Datos Básicos:
Longitud: 12 km
Desnivel: 130 m
Duración: 4 horas.
Punto y hora de inicio: 09:30 horas en la zona de aparcamiento en la Avenida España, en El Berrueco.
Participantes: 7 socios y 2 no socios

Crónica: Una vez reunidos los socios en la zona de inicio de la ruta, la Avenida de España, junto a la Plaza de la Picota, se explicó brevemente como iba a ser y que no tendría ninguna dificultad digna de mención, ya que la mayor parte del recorrido iba a ser por pistas y senderos con muy poco desnivel.

La ruta comenzó atravesando el pueblo en el que se pudo ver y sacar las primeras fotos de diferentes piezas realizadas en piedra, como pilones o potros de herrar, en homenaje a los canteros del pueblo. Enseguida se llegó a la Iglesia de Santo Tomás Apóstol, lugar desde donde se pudo contemplar por primera vez el embalse de El Atazar. Después de dejar atrás la iglesia y bajar por un camino con una fuerte pendiente, se llegó a la Senda del Genaro, la cual bordea todo el embalse, aunque el grupo solo la siguió durante un pequeño tramo.

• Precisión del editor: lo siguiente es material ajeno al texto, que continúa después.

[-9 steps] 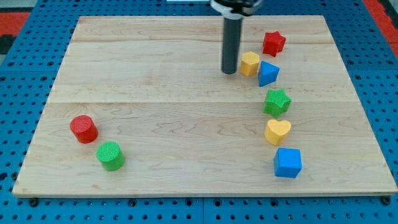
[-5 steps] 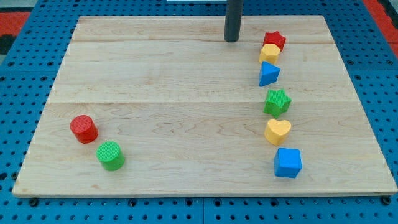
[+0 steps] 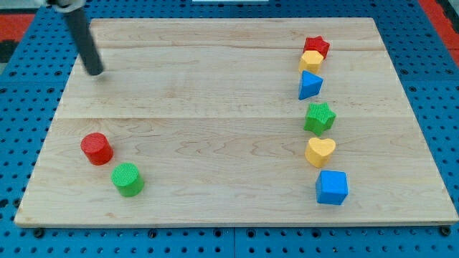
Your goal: Keep the red circle to the top of the red star
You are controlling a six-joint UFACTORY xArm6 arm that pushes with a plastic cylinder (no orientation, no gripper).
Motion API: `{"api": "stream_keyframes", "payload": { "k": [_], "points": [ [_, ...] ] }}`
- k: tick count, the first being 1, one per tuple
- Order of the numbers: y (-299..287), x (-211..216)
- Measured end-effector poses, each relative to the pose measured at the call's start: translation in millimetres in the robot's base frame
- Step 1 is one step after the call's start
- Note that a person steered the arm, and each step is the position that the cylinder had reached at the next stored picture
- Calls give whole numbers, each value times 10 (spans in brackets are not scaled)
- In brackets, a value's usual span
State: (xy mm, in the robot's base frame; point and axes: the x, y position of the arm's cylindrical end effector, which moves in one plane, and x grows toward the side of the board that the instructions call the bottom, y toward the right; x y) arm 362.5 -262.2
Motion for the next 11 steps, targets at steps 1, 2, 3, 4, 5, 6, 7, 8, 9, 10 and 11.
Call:
{"api": "stream_keyframes", "payload": {
  "k": [1, 2, 3, 4, 5, 6, 7, 8, 9, 10, 11],
  "points": [
    [-246, 1050],
    [411, 2023],
    [747, 1561],
    [663, 789],
    [816, 869],
    [323, 716],
    [26, 362],
    [665, 180],
    [1207, 171],
    [988, 598],
    [1766, 339]
  ]
}}
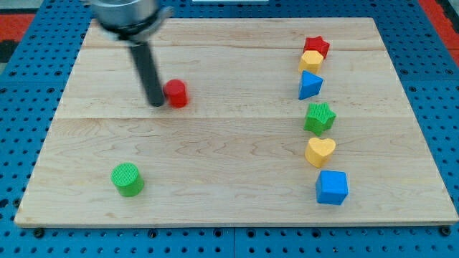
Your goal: Keep the red circle to the top of the red star
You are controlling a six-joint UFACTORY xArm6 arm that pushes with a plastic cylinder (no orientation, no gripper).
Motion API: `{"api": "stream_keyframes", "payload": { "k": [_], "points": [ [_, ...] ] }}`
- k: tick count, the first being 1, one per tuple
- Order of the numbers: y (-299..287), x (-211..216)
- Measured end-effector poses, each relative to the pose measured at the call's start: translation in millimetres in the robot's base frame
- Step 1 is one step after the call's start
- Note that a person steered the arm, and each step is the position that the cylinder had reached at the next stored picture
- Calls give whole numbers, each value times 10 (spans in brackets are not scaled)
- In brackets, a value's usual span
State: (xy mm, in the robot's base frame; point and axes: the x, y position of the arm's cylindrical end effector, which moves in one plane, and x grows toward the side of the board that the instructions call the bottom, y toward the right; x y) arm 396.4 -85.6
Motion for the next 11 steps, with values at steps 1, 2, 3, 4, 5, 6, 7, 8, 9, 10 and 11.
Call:
{"api": "stream_keyframes", "payload": {
  "k": [1, 2, 3, 4, 5, 6, 7, 8, 9, 10, 11],
  "points": [
    [636, -483],
    [1059, -896],
    [671, -564],
    [1178, -50],
    [1155, -570],
    [1762, -934],
    [1677, -1107],
    [1338, -1166],
    [1645, -1418],
    [1870, -1427],
    [2064, -1600]
  ]
}}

Tras seguir la senda durante un rato, enseguida se llegó a la orilla del embalse, y dado que ofrecía unas estupendas vistas, se aprovechó para realizar la tradicional foto de grupo con la bandera del club. Una vez retomado el camino, se tomó un desvió a la izquierda para dejar atrás la Senda del Genaro y el embalse. A partir de ahí se siguió por un camino con algunas zonas de arbolado, lo cuál se agradeció bastante ya que a medida que avanzaba el día, el calor empezó a apretar con intensidad.

Al cabo de otro rato andando se llegó a la Torre Mirabel, una torre del siglo XVI utilizada para la vigilancia de las dehesas y pastos de la zona, pero al encontrarse dentro de una finca privada que estaba vallada, el grupo se tuvo que contentar con sacar algunas fotos desde la distancia. Una vez que el grupo llegó a Sieteiglesias, debido a las altas temperaturas de la jornada, se decidió buscar la terraza de un bar para tomar un refrigerio, y tras preguntar a un paisano del pueblo, éste nos indico donde se encontraba el único bar que había en todo el pueblo.

Tras una merecida parada, se retomó la marcha, al principio por un lateral de una carretera que pasaba junto al pueblo, y más adelante ya por un camino, el cuál llevaría al grupo hasta el Puente Romano, lugar elegido para realizar una breve parada para almorzar. Una vez retomado el camino, se llegó nuevamente al El Berrueco, pasando por la Iglesia de Santo Tomás Apóstol y deshaciendo el camino hasta llegar al punto de inicio. Como es costumbre, se finalizó la ruta tomando otra nueva ronda de refrigerios.